Tuesday, September 30, 2008

Spider Man 3


May 4, 2007 - When Spidey puts on the symbiote -- that's the black suit for those of you who don't speak geek -- Peter Parker goes from a wisecracking hero to a skull-cracking jerk. His testosterone levels spike; he gets meaner and more aggressive. Activision and Treyarch nailed the darker concept with Spider-Man 3 the game because when I picked up the 360 controller, I lost myself to rage. In a flash, the well-to-do dork who sleeps with a Superman comforter was gone, and I became a tweaked-out, curse-word-spewing maniac who pounded on his desk and screamed to the heavens as I was screwed over by cheap bosses and badly-designed interiors. At one point, I drew back my arm to hurl the controller into my beloved TV screen and caught a reflection of myself. This anger. This rage. What had I become?

Just like Pete's decent into darkness, Spider-Man 3 goes south so slowly that it's hard to notice at first. The game opens up with Bruce Campbell acting as our familiar narrator and walking Spidey through his new-found controls. Ol' web-head can now web zip with one button; his Spider-Sense turns the screen black and white while displaying enemies in red, allies in green and objectives in yellow; and Spider-Reflexes allow the wall-crawler to slow time and counter attacks with a single button press. You get the basics down while saving some folks from a fire, and you're let loose in New York.



Lovers' spat over the streets of Manhattan.
At first, it's breathtaking. Activision says the city is 2.5 times bigger than the one in Spider-Man 2, and as the sun bathes the towering buildings in light and you somersault into different sections of the sprawling metropolis without any load times, it's easy to get swept away in the visual upgrade. You throw a web -- it comes out lax, hits something and goes taut in Spidey's hand -- and set off to bring justice to the city, which is no small task in the sandbox environment.

There are 42 missions in Spider-Man 3 that draw from the movie (Sandman, New Goblin, etc.), the comics (Scorpion, Kraven, so on) and the videogame's original content (three gangs are running amok in New York). Drop in random events such as hurt cops and gang fights that pop up as you swing around the city, races, skydiving challenges, 75 gang tokens, 35 secret tokens, 30 skyscraper tokens and 30 subway tokens, and you've got a lot for the web-head to tackle.
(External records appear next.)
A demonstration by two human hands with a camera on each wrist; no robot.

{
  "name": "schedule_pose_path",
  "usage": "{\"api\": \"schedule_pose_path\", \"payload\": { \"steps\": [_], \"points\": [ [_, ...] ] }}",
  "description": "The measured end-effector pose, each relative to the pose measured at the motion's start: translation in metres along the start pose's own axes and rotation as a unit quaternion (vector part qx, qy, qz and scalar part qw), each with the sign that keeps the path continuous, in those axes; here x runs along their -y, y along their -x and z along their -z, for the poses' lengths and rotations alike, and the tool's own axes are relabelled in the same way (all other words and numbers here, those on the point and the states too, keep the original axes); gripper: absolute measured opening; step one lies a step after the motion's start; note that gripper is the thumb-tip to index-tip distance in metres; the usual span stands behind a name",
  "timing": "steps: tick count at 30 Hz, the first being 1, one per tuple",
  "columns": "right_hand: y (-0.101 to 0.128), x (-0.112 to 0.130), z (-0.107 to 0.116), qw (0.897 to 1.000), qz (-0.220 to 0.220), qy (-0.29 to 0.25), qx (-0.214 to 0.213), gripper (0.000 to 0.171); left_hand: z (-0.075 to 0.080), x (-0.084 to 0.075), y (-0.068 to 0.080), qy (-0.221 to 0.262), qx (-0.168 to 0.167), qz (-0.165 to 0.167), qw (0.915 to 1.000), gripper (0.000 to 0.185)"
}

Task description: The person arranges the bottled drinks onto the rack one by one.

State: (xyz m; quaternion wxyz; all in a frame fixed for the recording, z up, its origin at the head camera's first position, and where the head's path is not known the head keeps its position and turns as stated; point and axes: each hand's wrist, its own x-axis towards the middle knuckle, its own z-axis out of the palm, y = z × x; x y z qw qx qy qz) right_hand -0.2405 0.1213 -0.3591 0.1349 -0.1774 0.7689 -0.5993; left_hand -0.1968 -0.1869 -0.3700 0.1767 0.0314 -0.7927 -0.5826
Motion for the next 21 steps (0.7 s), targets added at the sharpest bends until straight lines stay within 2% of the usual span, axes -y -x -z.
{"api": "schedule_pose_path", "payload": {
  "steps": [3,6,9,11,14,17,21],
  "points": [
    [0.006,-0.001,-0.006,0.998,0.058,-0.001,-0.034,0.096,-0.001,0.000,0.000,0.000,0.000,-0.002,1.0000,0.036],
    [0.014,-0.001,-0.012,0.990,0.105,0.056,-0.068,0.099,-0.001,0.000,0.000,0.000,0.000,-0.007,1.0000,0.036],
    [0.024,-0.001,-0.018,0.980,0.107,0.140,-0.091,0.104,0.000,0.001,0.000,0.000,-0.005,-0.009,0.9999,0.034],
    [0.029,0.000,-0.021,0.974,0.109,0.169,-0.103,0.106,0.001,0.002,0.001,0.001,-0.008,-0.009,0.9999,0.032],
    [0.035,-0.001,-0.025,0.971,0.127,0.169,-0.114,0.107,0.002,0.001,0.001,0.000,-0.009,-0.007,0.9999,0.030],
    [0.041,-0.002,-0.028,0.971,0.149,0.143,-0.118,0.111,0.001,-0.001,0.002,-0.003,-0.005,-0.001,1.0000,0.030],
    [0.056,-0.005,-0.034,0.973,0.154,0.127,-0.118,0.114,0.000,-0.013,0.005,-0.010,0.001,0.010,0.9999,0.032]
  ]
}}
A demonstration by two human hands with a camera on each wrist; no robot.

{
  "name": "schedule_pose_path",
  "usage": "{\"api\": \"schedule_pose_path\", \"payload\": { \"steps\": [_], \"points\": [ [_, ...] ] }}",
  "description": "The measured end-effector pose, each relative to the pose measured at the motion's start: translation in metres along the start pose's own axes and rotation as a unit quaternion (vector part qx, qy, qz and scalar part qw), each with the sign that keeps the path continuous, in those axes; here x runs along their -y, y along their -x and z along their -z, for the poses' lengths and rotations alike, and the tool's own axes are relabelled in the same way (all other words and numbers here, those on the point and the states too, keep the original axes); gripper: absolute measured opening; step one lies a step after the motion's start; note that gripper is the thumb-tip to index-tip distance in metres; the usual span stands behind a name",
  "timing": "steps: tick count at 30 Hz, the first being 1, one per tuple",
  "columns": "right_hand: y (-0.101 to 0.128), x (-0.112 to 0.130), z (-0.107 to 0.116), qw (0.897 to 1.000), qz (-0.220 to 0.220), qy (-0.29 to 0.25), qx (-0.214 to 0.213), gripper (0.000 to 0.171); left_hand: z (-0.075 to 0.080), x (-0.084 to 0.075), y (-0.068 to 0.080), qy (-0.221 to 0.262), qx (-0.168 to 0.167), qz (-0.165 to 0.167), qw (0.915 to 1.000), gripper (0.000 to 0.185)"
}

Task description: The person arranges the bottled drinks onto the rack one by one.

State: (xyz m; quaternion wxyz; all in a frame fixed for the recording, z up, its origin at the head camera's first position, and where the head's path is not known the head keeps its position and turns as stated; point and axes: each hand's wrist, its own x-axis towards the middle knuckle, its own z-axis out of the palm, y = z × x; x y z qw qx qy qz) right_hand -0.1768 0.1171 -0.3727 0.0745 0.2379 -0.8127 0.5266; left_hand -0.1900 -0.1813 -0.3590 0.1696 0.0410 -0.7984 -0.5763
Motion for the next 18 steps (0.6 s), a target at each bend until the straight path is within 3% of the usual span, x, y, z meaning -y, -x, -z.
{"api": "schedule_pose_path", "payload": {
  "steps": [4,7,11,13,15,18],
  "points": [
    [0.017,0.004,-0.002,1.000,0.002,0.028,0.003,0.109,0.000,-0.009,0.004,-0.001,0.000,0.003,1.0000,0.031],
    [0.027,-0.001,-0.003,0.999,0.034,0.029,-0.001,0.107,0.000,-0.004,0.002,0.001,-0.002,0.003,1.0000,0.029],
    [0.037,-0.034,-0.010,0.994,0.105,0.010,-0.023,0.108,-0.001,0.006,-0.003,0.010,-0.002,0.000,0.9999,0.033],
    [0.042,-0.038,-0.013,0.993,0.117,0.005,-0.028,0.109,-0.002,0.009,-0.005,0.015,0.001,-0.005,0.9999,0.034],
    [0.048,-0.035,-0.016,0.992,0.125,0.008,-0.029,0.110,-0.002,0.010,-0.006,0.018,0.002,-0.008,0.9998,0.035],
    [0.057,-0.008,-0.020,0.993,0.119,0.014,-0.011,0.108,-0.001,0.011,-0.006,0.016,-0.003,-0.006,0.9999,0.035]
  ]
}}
Spidey in black suit. He's so dark and mysterious!
Let's get the good out of the way first -- swinging through the city and taking care of random crimes, arguably the best parts of Spider-Man 2, are arguably the best parts in this game. The swinging is well animated and pointing your analog stick left or right will direct Spider-Man as to where to shoot his webbing, while the random crimes are more in-depth this time around. Sure, you have to stop an out-of-control driver every now and again, but sometimes you'll get to follow a speeding police car to a crime scene. Even better is the fact that the pop-up crimes aren't just there to be there this time around -- they play into Spidey's Crime Fighting Index. See, New York is broken up into different gang zones. These zones are visible on the in-game map as well as tracked on Spidey's stat menu. It's up to you to patrol these areas, bust bad guys and watch the zones turn from angry, gang-controlled neon to peaceful, Spidey-influenced green. The better you do, the more upgrades you get for your health and reflexes.

If the same handful of crimes in the last Spider-Man game kept you happy, the expanded roster of events -- Activision said there's three times as many events in Spider-Man 3 -- will keep you playing, but please don't take that as a ringing endorsement. Like any supervillan in Peter's life, this title's got problems.